It might seem overzealous for me to worry about our own yard providing habitat given that dozens of species, or probably hundreds or thousands if we’re counting microbial life, already use it, and that at least a hundred native trees—oaks, sweetgums, tulip poplars, dogwoods, loblolly pines, etc.—call it home. But even this habitat could be better.
There are some factors out of my hands. I can’t stop the neighborhood’s free-range cats and dogs that come through our yard, aside from yelling at them like a lunatic (which I do). I can’t both keep out invasive weeds and stop all chemical use, since the yard is far too big and the weeds too aggressive to control without herbicide. I can’t even do much to steward the land from June through September because the sticky subtropical heat and scorching sun persuade me to stay indoors (and I already told you about the mosquitoes).

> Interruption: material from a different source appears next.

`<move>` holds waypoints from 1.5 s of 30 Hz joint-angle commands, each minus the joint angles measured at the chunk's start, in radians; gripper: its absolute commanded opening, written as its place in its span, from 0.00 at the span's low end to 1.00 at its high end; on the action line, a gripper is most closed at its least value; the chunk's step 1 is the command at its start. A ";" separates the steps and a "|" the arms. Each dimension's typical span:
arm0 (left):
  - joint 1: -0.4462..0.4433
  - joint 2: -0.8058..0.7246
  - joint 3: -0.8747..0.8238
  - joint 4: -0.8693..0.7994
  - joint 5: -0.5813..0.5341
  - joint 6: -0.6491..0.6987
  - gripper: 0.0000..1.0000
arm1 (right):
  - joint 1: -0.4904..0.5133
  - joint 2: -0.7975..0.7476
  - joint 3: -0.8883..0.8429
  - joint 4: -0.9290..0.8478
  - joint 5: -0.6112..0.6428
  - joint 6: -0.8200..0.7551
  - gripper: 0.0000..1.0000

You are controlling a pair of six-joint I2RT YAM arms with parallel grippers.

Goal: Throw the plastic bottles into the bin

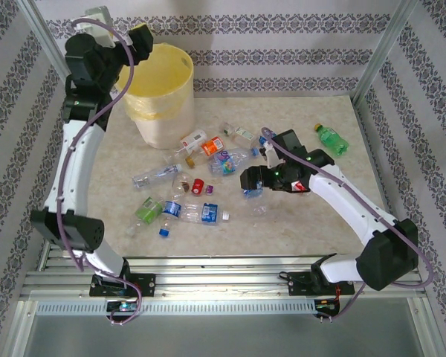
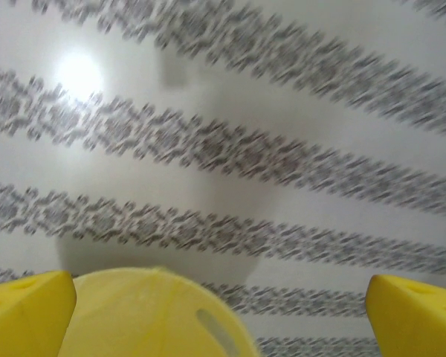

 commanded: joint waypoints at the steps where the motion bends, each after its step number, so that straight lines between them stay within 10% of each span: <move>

Yet, I do have power to serve Mother Earth. Sergey and I divert trash from the landfill by composting organic scraps and by grinding fallen branches into soil-enriching mulch. When we wanted a new car, we bought an electric one. We switched our electricity to a renewable source.
I decided I had to do my best to learn about native species. And I wanted to get my hands dirty to make our yard a richer, more biodiverse habitat.
I can’t say when exactly the idea of building a pond emerged. Like a volcanic island in a sea of dreams, it accreted in layers. The final outflow, the one that pushed above the waterline, erupted in a quotidian tragedy. A treefrog got trapped in the spout of my watering can. The frog had evidently sought shelter in the vessel—an animal (soft, permeable, vulnerable) trying to survive in the Anthropocene (hard, impermeable, inescapable).

In “Collateral Damage,” an essay in Braiding Sweetgrass, the Potawatomi ecologist Robin Wall Kimmerer recounts trying to save yellow-spotted salamanders that must cross a road to access their breeding pools. The effort might seem futile—as long as the road is there, some salamanders will be smashed by cars—but I love that she respects these creatures enough to do something to aid their migration.
Aware that amphibians, with their skin-breathing, tender bodies, are especially susceptible to pollution and the human urge to drain and pave, I fixed on an idea: create a small wildlife pond in the backyard.